From Publishers Weekly by Wendy Werris
California’s Proposition 8, the controversial anti-gay-marriage measure that was fought furiously on both sides for several months and included Tricycle Press’s children’s book King & King as a negative spin in supporters’ TV commercials, won a stunning victory on November 4 in the state’s election. Gay writers responded to the win with outrage, concern and heartbreak.
John Rechy, the Los Angeles-based PEN International Award-winning gay author expressed a sense of outrage and betrayal by the passing of Prop. 8. Noting what he called fear tactics used by its backers in their ads, Rechy said, “Of course it helped Prop. 8 to use a harmless children’s book (King & King) about gay marriage in its campaign of minority intolerance. My fear now is that all of gay literature will be more closely scrutinized, and that free speech will become even more endangered.” Rechy and his partner of more than 30 years were recently married.

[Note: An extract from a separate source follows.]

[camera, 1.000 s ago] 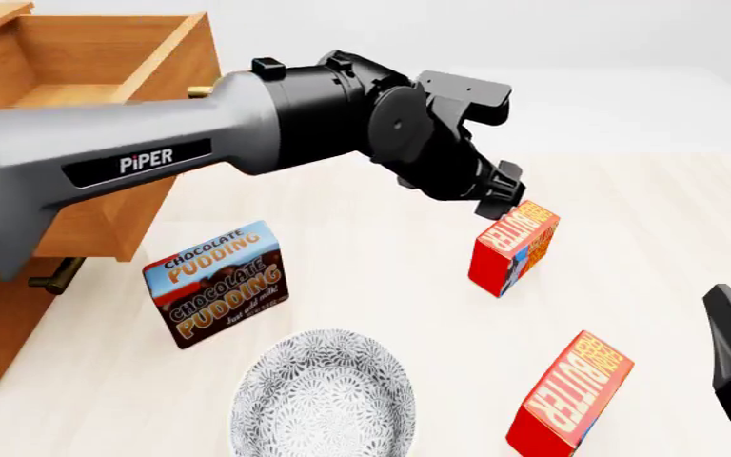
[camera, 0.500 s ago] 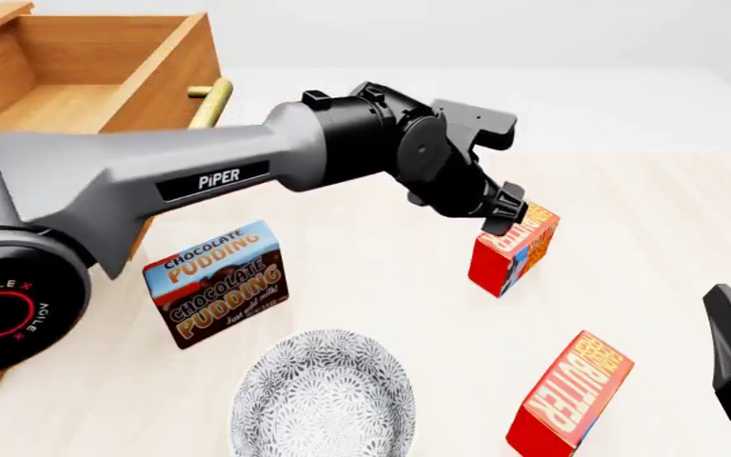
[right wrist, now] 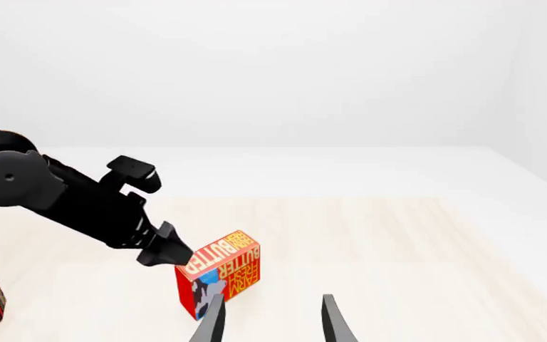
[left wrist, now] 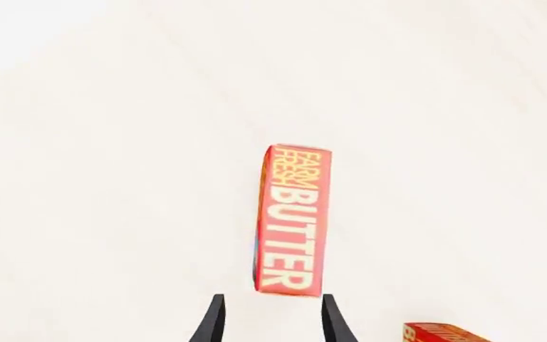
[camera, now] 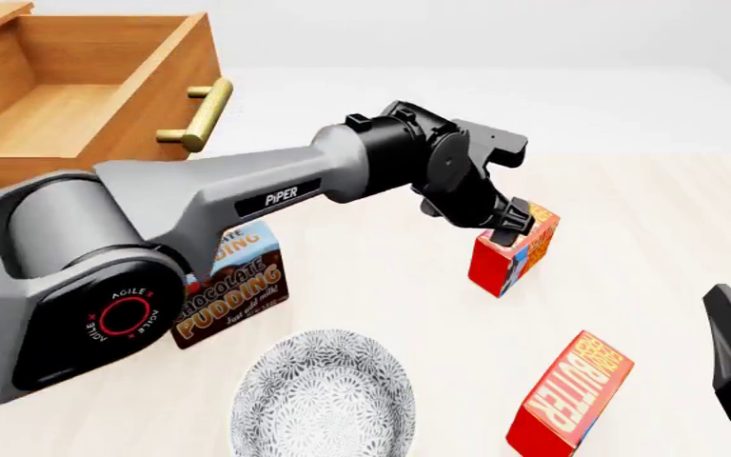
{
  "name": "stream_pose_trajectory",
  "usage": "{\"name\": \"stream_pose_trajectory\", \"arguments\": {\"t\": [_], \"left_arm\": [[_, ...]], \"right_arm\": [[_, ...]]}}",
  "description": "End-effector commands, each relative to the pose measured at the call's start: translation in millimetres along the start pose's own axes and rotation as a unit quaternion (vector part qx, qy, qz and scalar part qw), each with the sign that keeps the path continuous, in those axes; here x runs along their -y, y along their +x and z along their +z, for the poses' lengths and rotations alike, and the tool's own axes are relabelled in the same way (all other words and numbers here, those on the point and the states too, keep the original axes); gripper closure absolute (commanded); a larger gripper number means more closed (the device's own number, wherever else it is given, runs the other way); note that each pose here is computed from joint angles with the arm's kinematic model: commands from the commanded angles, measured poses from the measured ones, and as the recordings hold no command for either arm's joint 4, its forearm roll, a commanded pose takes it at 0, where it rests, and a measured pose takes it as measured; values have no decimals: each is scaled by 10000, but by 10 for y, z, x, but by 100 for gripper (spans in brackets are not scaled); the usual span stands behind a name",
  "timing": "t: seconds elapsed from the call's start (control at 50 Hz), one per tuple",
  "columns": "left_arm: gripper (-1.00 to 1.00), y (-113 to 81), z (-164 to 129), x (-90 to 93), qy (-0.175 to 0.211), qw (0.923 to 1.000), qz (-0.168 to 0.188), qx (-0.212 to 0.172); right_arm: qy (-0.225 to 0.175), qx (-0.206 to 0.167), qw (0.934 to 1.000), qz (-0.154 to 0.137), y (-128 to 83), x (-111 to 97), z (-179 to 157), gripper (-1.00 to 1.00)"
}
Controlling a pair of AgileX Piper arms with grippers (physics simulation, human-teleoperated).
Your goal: Put the butter at the front in the top drawer of the cabinet and close it.
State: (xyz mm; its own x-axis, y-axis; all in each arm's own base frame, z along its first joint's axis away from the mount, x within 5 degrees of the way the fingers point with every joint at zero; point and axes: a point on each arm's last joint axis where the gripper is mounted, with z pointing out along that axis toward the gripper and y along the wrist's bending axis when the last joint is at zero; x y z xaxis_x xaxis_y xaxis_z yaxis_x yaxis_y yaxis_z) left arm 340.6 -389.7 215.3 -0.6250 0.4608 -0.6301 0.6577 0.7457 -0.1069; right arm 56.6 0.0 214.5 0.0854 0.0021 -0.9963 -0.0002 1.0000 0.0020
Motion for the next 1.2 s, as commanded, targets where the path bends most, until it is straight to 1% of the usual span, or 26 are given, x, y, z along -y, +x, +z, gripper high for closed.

Although the head of the California Teacher’s Association stated on many occasions during the campaign that marriage is not taught in schools, Prop. 8’s supporters seemed to state otherwise in their ads that used King as an example of what information children would be privy to if gay marriage was not banned in California. Charles Flowers, executive director of the LAMBDA Literary Foundation that supports the gay, lesbian, bisexual and transgender book communities, noted the complexities that lie ahead because of this misinformation. “The use of a children’s book definitely worked in Prop. 8’s favor,” he said. “Now that it’s passed, these people have instilled a lot of fear in the minds of parents about text adoptions and gay-themed books in schools. This will put gay teachers under much more scrutiny as well.” Flowers is also concerned about the legal limbo the passing of Proposition 8 has put California’s 22,000 married gay couples in.
Novelist Christopher Rice, president of the board of the LAMBDA Literary Foundation, is well aware of the power of the written word. “The image of a kid holding a book (about gay marriage) is profound. Unfortunately, the backers of Prop. 8 used King as an example of how a young mind can be corrupted, rather than how it can be opened.” Rice also blames the measure’s backers for using the book in a dishonest way, saying it’s opened a “psychic wound” in gay writers everywhere who are on the frontlines of unfiltered and candid information about the way they live their lives.
Only children who are signed up for Comprehensive Sex Education in California schools are taught about gay relationships and sex. “This decision is entirely up to the parents,” Rice continued. “The backers of Prop. 8 distorted the truth about this.”
Another gay California writer, novelist Dorothy Allison, married her longtime partner on November 1. “My heart is breaking,” she said. “The way the pro-8 spokespeople concentrated on how gay marriage could be a threat to kids... that was the big thing. They propagandized the loving theme of King by turning it into a fearful message to parents.”